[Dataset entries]
------------------------

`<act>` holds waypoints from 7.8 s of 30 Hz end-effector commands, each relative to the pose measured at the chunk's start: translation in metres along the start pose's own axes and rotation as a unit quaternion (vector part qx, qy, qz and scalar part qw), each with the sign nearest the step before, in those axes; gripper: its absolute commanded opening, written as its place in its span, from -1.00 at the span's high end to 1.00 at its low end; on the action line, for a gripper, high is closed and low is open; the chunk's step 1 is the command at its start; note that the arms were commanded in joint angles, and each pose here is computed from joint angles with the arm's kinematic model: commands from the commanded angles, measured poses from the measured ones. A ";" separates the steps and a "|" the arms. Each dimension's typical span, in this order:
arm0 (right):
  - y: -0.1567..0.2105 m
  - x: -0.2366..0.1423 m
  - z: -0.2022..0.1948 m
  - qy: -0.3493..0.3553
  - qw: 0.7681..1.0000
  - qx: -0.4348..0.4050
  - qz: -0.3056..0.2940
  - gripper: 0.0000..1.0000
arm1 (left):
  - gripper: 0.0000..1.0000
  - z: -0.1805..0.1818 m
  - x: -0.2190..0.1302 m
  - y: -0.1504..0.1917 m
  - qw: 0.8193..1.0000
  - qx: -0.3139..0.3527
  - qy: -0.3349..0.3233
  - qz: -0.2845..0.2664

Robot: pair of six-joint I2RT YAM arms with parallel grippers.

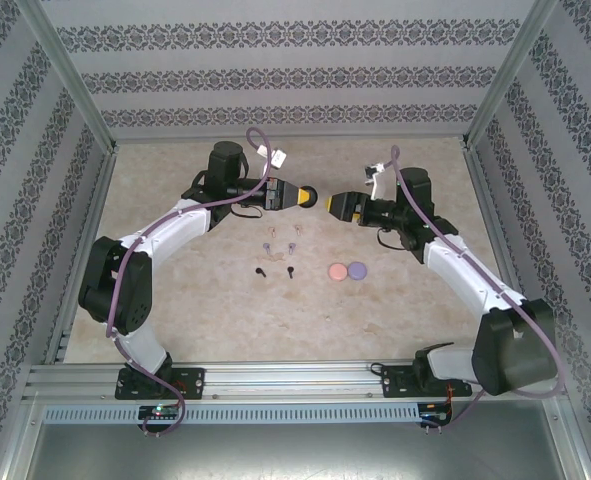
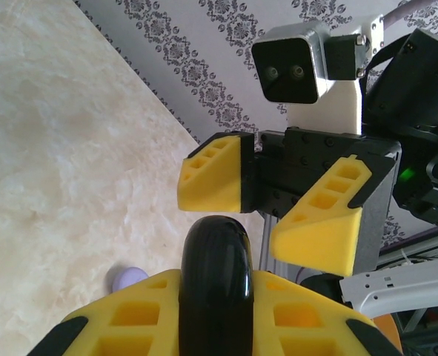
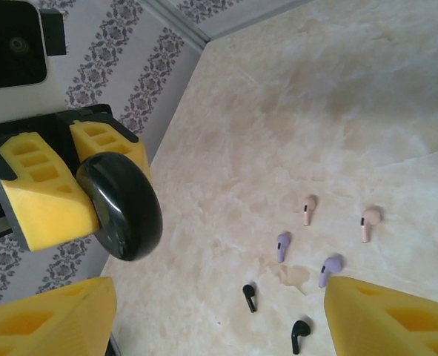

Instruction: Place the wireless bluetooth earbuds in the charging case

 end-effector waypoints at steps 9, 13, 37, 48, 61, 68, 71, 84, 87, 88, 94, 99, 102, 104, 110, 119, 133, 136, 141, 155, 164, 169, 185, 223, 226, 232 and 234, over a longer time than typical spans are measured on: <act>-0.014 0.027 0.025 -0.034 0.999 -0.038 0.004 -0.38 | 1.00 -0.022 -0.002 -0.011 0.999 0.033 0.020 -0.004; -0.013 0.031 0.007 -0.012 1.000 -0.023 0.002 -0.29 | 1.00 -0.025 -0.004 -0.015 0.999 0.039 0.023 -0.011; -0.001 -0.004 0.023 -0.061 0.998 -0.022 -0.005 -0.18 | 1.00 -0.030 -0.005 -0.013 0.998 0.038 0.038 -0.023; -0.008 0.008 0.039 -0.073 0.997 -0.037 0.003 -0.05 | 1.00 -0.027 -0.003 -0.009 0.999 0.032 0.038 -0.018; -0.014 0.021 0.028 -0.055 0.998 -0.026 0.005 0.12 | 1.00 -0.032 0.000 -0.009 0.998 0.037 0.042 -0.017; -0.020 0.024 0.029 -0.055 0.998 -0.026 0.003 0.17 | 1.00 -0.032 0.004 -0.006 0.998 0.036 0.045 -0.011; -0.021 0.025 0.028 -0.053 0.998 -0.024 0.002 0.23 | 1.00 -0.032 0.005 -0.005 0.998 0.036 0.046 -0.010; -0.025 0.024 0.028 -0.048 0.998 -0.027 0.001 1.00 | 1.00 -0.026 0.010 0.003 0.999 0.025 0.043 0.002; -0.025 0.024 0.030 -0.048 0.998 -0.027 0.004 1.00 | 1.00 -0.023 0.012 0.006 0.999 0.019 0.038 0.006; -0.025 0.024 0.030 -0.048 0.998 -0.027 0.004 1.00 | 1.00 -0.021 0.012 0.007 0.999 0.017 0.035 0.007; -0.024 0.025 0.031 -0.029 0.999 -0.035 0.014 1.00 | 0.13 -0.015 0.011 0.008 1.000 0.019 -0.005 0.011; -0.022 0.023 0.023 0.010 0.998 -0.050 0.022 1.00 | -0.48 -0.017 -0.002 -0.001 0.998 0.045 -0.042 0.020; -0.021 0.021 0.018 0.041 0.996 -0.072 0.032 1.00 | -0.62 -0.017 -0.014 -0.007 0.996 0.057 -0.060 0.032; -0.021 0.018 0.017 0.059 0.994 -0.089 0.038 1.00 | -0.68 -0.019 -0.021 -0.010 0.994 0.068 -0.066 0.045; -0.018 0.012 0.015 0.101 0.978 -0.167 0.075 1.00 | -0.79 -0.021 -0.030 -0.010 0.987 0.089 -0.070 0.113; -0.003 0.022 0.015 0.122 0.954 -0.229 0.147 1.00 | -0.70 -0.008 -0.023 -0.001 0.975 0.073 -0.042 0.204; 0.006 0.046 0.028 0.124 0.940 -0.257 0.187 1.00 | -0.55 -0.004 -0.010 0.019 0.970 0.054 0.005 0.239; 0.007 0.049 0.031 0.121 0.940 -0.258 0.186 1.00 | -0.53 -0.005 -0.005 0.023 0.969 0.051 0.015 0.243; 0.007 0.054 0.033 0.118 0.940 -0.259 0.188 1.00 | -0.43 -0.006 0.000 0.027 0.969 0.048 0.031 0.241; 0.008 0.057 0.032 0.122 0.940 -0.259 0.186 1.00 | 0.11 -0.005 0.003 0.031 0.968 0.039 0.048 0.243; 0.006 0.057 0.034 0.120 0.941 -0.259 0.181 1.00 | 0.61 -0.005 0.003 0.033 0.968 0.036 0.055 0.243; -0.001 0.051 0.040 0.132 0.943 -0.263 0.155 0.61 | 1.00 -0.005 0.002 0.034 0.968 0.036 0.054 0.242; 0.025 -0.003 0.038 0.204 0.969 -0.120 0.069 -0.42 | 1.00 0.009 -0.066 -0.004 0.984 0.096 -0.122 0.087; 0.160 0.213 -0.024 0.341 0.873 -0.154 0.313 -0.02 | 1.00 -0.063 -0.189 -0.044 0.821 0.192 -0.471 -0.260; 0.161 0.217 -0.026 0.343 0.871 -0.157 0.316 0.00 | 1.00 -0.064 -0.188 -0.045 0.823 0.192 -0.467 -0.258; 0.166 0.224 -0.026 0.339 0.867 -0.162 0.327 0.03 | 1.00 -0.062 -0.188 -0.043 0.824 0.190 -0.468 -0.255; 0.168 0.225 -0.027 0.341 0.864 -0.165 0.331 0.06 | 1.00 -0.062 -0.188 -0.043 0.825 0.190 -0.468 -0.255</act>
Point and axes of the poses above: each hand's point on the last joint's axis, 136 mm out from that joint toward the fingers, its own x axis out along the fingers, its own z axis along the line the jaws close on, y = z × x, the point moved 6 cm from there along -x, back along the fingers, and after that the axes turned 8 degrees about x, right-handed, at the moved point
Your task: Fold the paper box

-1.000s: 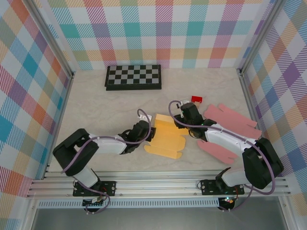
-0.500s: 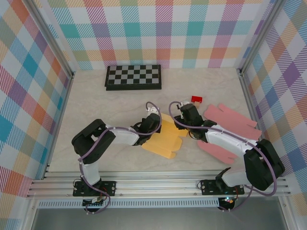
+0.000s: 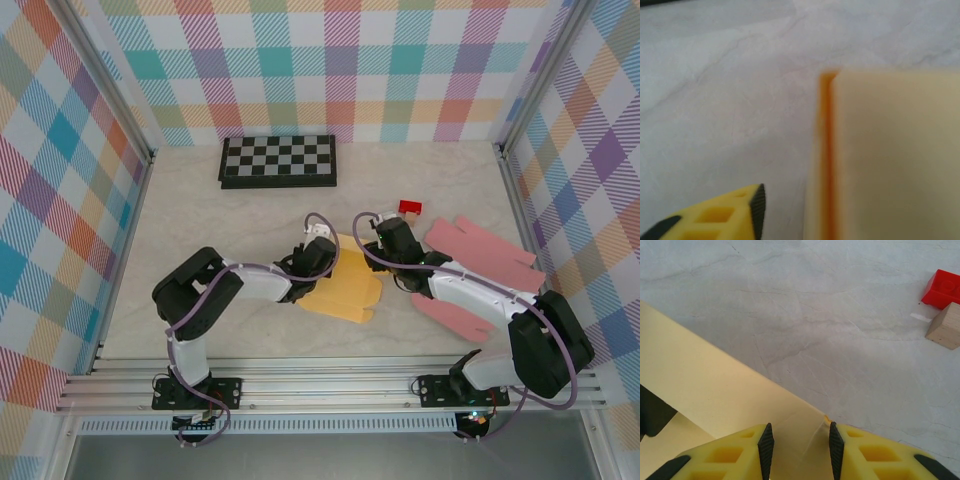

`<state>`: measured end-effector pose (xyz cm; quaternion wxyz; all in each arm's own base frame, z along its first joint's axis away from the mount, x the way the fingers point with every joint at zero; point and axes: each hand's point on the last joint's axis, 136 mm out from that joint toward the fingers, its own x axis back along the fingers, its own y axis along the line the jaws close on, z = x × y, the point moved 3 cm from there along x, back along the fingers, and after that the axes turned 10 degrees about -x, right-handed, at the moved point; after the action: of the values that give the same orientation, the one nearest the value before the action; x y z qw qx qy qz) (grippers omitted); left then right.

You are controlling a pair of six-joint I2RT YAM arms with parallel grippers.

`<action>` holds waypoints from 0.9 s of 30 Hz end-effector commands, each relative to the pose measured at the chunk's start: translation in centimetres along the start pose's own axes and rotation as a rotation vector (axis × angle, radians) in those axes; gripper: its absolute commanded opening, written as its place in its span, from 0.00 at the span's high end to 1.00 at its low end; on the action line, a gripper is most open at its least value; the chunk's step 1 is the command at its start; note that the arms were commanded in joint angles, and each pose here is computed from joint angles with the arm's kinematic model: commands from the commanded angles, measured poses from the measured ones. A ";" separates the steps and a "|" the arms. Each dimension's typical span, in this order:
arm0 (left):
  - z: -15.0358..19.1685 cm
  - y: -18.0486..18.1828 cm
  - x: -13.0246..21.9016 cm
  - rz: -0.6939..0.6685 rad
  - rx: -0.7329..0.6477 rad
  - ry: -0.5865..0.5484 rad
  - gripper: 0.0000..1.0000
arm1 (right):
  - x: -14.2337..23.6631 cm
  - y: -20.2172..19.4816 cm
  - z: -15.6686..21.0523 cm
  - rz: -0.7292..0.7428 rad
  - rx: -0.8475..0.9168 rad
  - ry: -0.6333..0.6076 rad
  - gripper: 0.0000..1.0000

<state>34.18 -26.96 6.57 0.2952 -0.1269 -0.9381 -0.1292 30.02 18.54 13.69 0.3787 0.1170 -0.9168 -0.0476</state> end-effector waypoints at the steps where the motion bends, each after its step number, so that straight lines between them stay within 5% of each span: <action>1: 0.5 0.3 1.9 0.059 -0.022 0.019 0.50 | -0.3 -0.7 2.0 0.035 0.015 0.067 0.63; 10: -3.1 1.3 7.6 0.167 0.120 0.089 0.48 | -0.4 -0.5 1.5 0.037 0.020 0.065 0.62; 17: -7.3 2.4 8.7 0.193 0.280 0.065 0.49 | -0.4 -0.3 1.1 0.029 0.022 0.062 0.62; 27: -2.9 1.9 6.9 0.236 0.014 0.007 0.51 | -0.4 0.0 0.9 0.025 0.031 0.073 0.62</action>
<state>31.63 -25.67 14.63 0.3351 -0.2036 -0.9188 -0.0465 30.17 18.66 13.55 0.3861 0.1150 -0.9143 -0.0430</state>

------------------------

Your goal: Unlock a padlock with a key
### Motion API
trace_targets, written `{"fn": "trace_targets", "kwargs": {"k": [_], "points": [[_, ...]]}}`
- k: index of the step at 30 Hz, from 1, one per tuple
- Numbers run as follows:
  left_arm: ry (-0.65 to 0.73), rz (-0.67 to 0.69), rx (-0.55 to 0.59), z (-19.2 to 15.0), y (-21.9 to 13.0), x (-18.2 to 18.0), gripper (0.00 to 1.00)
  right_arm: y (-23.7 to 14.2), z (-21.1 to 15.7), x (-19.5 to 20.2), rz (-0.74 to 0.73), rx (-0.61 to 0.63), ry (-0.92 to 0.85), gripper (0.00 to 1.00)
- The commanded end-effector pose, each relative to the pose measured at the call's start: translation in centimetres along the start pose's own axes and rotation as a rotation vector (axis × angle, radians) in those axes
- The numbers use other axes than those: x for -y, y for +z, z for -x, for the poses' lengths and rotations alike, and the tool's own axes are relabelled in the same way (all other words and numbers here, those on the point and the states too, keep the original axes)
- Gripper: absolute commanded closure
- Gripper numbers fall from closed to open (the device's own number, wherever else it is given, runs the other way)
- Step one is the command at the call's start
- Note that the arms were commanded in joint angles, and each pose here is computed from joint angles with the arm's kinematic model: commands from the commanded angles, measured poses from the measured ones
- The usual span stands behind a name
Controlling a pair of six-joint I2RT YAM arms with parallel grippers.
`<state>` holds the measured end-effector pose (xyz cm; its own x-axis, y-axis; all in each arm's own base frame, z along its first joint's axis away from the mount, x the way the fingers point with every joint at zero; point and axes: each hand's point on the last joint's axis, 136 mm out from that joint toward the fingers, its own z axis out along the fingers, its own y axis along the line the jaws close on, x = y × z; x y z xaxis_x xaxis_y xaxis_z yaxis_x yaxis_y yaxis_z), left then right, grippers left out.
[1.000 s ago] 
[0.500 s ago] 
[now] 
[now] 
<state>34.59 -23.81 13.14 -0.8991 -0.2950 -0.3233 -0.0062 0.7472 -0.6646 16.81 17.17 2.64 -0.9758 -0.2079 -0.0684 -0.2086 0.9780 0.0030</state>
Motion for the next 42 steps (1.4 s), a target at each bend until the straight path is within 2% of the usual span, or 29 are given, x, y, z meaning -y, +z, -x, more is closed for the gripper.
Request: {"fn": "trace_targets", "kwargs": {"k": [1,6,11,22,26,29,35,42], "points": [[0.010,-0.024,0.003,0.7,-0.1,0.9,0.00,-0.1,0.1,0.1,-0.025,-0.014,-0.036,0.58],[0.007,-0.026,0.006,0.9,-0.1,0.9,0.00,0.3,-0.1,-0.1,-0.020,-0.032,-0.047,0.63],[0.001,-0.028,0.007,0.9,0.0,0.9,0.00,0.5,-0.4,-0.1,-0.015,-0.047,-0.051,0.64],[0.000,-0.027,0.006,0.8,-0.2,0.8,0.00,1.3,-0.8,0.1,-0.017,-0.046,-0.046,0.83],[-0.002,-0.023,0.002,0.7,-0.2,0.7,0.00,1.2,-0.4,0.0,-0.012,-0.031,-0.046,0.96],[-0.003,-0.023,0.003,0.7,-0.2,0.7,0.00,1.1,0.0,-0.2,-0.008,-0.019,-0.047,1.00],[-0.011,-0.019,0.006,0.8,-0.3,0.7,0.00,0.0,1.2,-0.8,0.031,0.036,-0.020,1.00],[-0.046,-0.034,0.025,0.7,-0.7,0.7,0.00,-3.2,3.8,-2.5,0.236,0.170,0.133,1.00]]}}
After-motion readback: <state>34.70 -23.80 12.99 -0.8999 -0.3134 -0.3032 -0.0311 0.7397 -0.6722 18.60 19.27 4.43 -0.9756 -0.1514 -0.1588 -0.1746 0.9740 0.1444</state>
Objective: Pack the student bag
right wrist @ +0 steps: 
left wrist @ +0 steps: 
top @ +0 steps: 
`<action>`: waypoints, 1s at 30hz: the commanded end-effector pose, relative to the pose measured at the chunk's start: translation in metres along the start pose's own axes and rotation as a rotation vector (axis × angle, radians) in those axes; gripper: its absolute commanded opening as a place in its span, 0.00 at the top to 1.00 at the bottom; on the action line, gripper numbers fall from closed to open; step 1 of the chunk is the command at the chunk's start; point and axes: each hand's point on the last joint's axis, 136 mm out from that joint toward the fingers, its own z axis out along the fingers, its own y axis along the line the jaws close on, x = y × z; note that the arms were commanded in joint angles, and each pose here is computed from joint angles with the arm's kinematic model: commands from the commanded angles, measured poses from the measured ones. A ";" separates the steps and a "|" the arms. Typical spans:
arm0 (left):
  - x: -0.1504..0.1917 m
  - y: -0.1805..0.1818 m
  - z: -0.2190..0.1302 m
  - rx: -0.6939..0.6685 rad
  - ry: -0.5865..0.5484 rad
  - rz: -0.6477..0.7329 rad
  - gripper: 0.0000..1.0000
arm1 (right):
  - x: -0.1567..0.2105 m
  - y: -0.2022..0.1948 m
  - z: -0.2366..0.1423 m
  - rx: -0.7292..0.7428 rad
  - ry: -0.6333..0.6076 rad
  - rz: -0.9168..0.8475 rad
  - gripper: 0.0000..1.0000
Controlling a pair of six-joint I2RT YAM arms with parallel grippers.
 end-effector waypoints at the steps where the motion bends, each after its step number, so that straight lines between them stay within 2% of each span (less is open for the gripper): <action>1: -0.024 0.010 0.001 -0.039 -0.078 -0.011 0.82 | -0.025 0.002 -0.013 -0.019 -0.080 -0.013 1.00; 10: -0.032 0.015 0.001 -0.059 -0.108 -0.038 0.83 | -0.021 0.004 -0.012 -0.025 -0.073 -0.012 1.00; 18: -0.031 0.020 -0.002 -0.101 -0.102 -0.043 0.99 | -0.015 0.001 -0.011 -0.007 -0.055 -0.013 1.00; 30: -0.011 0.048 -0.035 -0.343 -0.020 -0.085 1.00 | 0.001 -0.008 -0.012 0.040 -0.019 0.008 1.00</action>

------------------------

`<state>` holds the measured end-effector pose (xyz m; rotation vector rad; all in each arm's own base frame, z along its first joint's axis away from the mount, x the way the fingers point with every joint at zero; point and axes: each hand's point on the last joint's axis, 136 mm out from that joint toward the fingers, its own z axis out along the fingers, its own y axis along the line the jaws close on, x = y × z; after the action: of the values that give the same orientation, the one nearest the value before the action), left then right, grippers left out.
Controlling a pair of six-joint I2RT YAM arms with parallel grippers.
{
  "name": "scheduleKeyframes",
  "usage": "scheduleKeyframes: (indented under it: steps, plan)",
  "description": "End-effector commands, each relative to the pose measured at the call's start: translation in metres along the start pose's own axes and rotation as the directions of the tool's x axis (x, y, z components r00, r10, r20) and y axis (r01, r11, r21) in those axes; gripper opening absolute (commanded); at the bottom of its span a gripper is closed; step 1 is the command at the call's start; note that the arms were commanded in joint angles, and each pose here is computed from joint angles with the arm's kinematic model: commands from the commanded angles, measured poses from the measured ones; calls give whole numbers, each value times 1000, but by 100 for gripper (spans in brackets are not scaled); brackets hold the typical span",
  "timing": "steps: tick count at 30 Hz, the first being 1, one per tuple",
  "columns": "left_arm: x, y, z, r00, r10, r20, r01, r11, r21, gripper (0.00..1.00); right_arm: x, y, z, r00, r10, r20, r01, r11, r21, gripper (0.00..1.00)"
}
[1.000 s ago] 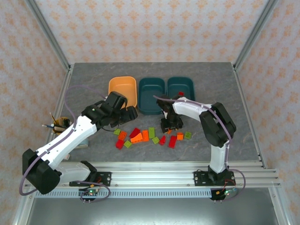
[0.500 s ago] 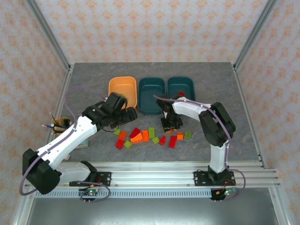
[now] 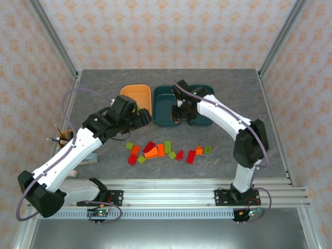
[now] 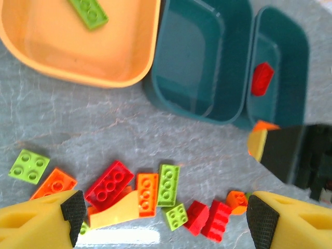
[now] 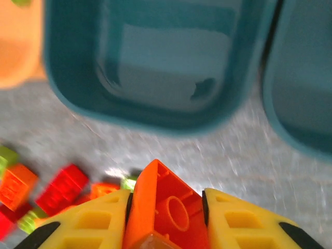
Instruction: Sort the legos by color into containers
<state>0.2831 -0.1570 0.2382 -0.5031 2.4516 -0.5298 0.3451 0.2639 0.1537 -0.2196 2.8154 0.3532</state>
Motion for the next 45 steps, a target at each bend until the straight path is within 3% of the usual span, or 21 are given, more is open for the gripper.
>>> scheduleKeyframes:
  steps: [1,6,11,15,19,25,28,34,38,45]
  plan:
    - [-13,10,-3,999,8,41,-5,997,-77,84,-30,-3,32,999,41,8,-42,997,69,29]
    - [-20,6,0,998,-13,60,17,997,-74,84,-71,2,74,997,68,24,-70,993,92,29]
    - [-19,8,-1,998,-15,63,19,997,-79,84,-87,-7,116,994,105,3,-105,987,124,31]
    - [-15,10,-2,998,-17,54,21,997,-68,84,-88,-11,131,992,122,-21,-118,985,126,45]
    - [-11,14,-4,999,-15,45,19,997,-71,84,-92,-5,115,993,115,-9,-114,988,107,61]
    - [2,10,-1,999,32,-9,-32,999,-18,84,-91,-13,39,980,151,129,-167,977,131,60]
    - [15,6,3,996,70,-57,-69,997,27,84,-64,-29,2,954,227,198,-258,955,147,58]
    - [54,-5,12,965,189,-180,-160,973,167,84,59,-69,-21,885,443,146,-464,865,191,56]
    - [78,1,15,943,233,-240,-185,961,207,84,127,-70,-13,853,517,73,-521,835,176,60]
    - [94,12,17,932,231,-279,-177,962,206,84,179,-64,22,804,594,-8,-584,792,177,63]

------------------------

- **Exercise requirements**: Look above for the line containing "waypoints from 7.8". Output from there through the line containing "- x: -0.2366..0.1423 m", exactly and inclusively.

- **Solution**:
`<act>` holds waypoints from 7.8 s of 30 Hz end-effector commands, each relative to the pose measured at the chunk's start: translation in metres along the start pose's own axes and rotation as a unit quaternion (vector part qx, qy, qz and scalar part qw), each with the sign nearest the step before, in those axes; gripper: its absolute commanded opening, written as its place in its span, from -1.00 at the span's high end to 1.00 at its low end; on the action line, for a gripper, high is closed and low is open; the chunk's step 1 is the command at its start; note that the arms were commanded in joint angles, and each pose here is computed from joint angles with the arm's kinematic model: commands from the commanded angles, measured poses from the measured ones. A ";" separates the steps and a "|" the arms. Each dimension's typical span, in this order:
arm0 (right):
  - y: -0.1567..0.2105 m
  - x: -0.2366..0.1423 m

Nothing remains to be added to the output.